Kekuasaan yang terlalu lama membuat dirinya menjadi terlena hingga yang dipikirkannya adalah memperkaya diri dan keluarganya bukan berupaya untuk mensejahterakan rakyatnya. Teringat, ketika Isteri mantan Presiden Ben Ali memindahkan 1,5 ton emas ke Dubai. Lalu kekayaan Keluarga Hosni Mubarak yang berkisar hingga 70 milliar dollar AS. Mungkin hal ini yang telah lama diungkapkan oleh Lord Acton, seorang sejarawan dan penulis asal Inggris tahun 1887 "Power tends to corrupt, and absolute power corrupts absolutely”. Kurang lebih pengertiannya adalah kekuasan membuat seseorang cenderung korup dan kekuasaan yang mutlak akan membuat seseorang korup secara mutlak.
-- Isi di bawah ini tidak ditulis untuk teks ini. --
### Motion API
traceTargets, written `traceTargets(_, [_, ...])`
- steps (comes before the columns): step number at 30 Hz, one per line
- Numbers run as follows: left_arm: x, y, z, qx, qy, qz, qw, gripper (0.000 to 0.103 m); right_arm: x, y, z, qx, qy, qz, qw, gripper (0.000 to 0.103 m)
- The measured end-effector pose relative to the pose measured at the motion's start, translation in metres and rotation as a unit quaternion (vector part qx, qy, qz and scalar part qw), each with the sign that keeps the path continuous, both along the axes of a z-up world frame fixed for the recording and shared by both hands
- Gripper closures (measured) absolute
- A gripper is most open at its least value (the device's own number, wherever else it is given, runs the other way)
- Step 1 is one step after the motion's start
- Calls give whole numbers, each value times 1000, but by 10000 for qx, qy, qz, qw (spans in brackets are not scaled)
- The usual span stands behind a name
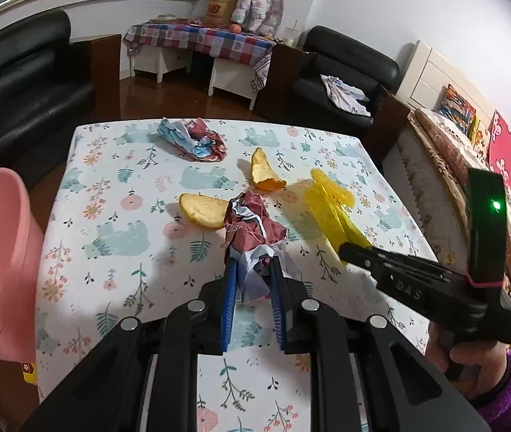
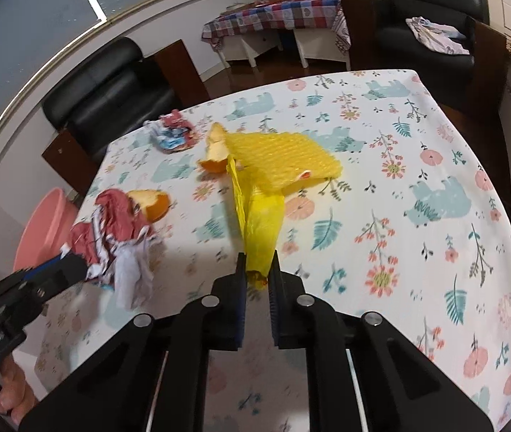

Tidak ada kekuasaan yang tidak binasa.. Yang Maha Kuasa hanyalah Allah SWT, Pemilik Kerajaan Langit dan Bumi. Betapapun berkuasanya seseorang, pada akhirnya akan mati juga, bahkan dalam keadaan terhina, dikucilkan dari negaranya, dan akhirnya mati dipengasingan. Dimanakah istana yang megah, pengawal-pengawal yang gagah, kendaraan yang mewah? harta, kekayaan dan bahkan kekuasaan yang dahulu diagung-agungkan tidak akan menyelamatkannya bila saatnya tiba, yakni kematian. Tiap-tiap sesuatu itu pasti binasa, kecuali wajahNya (Allah). Baginyalah segala penentuan dan hanya kepadaNyalah kamu dikembalikan (Qs al Qashash :88). Setiap masa kepemimpinannnya tentu akan diminta pertanggungjawabnya di pengadilan akherat kelak. Sesungguhnya dalam kisah-kisah mereka itu ada pelajaran.